Dosetai is a Hebraized form of the Greek given name Dositheus meaning "gift of God". It was popular in late classical Judea and among Jewish communities in Egypt, and corresponds to the Hebrew "Mattaniah" or "Nethaneel," which seems to have been a favorite one both in Palestine and in Alexandria.

It has been borne by the following:

==Tannaim - Mishnah rabbis==
===Dosetai of Kefar Yatma===
A pupil of Shammai lived in Kefar Yitma, east of modern Ariel, north of Shiloh.

===Dosetai b. Matun===
A tanna mentioned in a baraita as the author of an aggadic teaching, which elsewhere is ascribed to Dosetai b. Judah. According to Yoma 30b, an amora, also named Dosetai b. Matun, handed down a teaching of Johanan's; but the correct reading is "Justai b. Matun," which is found in the parallel passage, Zebachim 99a, and is confirmed by the Jerusalem Talmud.

===Abba Jose b. Dosetai===
On Abba Jose b. Dosetai see Bacher, "Ag. Tan." ii. 388.

===Dosetai b. Jannai===
A tanna of the late 2nd century, known especially as having handed down teachings of Rabbi Meir, Jose ben Halafta, and Eleazer ben Shammua. On a journey to Babylonia he was ill-treated at Nehardea by the Jewish-Persian authorities, and took revenge by giving a satirical description of them. The account of the affair is preserved in two different versions. Examples of Dosetai's humor are to be found in his answers to his pupils' questions on the differences between man and woman, and in his reply to the question why Jerusalem did not have thermæ like Tiberias: "If Jerusalem had warm springs, the pilgrims coming up for the feasts would have dwelt on the pleasures of the baths offered them, instead of considering how best to fulfill the regulations for the pilgrimage". The words of Ecclesiastes 11:6 ("In the morning sow thy seed," etc.) he explained as a reminder to the farmer to be diligent in his sowing and planting. In another teaching he showed how the person who does not work during the six weekdays will soon find himself compelled to work on Shabbat.
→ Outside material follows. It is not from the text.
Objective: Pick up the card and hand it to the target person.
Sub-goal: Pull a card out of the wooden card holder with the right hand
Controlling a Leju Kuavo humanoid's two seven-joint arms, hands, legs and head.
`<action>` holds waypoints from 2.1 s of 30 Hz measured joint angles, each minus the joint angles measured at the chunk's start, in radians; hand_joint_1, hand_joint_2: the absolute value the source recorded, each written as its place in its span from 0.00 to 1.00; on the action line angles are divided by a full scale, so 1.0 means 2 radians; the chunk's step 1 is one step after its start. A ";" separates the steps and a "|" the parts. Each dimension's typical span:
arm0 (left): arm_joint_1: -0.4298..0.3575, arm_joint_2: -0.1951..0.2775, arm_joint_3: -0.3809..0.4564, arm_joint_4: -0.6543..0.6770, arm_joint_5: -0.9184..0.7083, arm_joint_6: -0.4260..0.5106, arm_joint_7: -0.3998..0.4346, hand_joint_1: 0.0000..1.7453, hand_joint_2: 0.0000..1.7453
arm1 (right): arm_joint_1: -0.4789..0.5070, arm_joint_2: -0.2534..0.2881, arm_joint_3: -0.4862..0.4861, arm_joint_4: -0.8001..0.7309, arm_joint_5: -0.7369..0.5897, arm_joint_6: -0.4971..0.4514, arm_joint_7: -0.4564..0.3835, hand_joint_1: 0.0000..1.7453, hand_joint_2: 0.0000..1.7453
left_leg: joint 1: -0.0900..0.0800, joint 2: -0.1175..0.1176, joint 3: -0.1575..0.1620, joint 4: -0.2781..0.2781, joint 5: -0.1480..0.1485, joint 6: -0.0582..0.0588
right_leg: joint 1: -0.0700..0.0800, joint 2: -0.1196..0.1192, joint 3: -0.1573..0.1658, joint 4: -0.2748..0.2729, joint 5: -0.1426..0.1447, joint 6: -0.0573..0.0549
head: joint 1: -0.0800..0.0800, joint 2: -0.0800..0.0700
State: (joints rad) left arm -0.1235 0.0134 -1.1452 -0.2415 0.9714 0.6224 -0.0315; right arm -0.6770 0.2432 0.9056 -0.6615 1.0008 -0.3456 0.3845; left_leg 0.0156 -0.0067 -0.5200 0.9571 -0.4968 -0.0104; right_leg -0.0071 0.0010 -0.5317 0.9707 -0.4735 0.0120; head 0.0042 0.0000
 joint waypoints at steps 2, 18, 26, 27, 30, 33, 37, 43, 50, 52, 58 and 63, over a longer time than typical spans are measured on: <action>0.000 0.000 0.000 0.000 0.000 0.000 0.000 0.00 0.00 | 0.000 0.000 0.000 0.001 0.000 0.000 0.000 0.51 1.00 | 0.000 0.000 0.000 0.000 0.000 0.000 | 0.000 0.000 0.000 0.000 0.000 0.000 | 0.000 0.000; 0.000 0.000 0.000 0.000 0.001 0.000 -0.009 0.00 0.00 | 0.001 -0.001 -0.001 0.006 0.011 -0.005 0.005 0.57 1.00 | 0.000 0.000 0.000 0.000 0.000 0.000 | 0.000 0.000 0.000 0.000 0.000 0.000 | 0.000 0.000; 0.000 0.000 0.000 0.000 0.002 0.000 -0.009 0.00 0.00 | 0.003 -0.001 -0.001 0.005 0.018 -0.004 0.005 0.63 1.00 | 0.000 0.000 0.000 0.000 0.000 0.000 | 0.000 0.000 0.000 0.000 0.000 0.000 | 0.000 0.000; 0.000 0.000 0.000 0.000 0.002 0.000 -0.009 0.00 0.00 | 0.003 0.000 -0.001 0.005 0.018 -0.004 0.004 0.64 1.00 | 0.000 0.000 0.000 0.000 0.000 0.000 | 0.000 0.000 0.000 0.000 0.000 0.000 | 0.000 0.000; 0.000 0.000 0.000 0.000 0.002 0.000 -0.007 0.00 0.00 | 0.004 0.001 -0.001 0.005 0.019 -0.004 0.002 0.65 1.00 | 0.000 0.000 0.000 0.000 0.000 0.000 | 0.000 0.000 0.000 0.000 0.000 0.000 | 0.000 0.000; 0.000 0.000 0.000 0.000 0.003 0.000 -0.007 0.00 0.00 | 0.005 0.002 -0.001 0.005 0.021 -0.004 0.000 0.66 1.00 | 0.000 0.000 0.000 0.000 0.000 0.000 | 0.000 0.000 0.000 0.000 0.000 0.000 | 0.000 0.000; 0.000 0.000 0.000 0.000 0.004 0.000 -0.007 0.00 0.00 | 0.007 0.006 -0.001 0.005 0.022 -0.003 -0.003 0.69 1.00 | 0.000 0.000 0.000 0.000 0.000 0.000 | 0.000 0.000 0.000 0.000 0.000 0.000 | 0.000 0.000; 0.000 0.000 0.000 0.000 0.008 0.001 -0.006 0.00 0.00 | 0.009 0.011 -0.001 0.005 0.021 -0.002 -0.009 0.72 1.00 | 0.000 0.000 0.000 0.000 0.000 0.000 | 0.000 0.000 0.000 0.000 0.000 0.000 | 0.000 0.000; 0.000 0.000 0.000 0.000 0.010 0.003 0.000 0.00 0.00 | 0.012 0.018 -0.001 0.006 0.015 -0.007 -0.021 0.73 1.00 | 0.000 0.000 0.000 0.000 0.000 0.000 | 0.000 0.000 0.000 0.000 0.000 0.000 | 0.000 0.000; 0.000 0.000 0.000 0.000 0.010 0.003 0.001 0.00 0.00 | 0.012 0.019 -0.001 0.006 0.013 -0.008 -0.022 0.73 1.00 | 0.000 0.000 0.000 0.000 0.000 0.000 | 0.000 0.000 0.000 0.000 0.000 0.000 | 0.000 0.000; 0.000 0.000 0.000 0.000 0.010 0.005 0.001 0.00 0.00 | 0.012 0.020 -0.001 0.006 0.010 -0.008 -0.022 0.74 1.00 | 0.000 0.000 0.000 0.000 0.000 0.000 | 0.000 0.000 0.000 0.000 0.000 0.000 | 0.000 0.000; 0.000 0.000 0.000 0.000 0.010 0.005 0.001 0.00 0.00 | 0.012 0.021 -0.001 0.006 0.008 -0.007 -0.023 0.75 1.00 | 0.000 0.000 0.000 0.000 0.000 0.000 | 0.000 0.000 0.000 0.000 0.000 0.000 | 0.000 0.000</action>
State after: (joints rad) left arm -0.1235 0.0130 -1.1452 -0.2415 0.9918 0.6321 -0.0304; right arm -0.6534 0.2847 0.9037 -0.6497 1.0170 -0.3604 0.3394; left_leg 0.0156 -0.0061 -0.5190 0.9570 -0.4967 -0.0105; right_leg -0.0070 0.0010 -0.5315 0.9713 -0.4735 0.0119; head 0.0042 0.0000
One of Dosetai's sermons praises almsgiving, interpreting Psalms 17:15 thus: "Through charity shall I see thy face, and enjoy thy sight on awakening".

===In legend===
- In a later Midrashic legend, Dosetai b. Jannai is the name of one of the two teachers (the other is rabbi Jannai) sent by the Assyrian king to convert the pagans who had settled in Eretz Israel (later on, the Samaritans). The name was probably suggested by its similarity to that of the Samaritan etc. of the Dositheans.

===Dosetai b. Judah===
A tanna of the late 2nd century CE. Several of his halakhic teachings are recorded. and he transmitted those of Shimon bar Yochai. Once Dosetai's opinion was opposed to that of Judah ha-Nasi, the patriarch. Four interpretations of Deuteronomy 32 bear his name.

===Dosetai of Kokaba===
A contemporary of Rabbi Meir. He asked Meir what was meant by the verse, "The belly of the wicked shall want", and Meir answered by relating an incident characteristic of the pagan's vain and intemperate love of pleasure. According to another version of this story, Meir was the questioner and Dosetai the narrator. It is unnecessary to assume that "Dosetai" is here a generic term, meaning a Dosithean.
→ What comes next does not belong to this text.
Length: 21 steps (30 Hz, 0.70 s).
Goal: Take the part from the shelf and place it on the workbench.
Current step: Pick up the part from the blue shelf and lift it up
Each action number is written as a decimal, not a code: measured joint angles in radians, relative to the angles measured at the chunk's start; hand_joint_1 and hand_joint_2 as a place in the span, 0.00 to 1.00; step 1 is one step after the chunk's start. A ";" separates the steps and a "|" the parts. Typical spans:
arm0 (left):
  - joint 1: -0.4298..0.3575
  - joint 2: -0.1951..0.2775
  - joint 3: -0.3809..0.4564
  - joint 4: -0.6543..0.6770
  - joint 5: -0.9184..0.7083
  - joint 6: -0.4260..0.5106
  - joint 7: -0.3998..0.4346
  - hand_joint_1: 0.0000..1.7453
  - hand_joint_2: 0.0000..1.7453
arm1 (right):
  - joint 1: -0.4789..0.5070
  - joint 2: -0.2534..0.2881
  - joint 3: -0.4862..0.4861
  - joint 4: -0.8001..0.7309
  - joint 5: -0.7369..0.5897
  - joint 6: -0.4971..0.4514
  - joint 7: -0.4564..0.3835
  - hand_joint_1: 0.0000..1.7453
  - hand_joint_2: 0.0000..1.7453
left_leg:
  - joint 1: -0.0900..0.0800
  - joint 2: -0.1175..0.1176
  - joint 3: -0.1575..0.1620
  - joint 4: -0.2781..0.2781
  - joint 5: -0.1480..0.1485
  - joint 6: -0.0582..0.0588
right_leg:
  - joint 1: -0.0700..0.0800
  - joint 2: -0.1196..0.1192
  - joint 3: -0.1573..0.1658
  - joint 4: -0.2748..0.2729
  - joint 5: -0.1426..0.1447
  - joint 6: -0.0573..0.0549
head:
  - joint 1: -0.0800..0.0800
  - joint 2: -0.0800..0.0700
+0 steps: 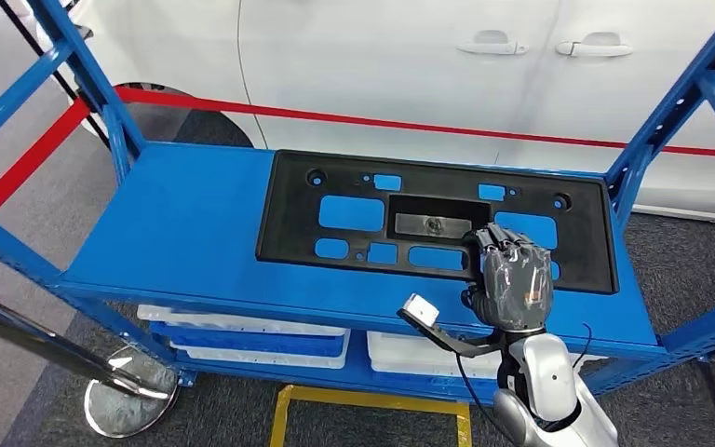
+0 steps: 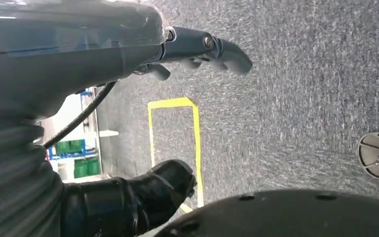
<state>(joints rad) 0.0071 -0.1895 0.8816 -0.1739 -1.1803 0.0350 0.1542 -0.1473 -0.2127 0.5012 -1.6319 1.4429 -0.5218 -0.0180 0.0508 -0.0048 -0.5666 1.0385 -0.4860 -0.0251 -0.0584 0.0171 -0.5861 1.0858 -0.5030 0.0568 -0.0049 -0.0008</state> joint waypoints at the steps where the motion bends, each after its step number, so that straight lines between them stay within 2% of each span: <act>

==Amoras - Talmud rabbis in the Land of Israel==

===Dosetai===
The father of Apotriki or Patriki, perhaps the same Patriki or Patrik who is mentioned as the brother of Derosa.

===Dosetai the Elder===
Dosetai the Elder is mentioned with a younger Dosetai. He is probably the Dosetai frequently referred to in midrashic literature as having handed down the teachings of Samuel b. Naḥman and of Levi.

===Dosetai of Biri===
An amora who lived in the Land of Israel of the early 4th century. Ulla, a native of Biri (thought to be Baram) in Galilee, once addressed a halakhic question to him. The Babylonian Talmud contains three interpretations of Scripture from Dosetai's sermons, which were perhaps handed down in the schools of Babylon by Ulla, who had emigrated from the Land of Israel. One of these refers to Numbers 10:36; another, to I Samuel 22:1 et seq.; while the third is an original exposition showing how David (in Psalms 19:13 et seq.) gradually begs forgiveness for his sins, like a Samaritan peddler unfolding his wares one after the other. Palestinian sources do not mention Dosetai of Biri.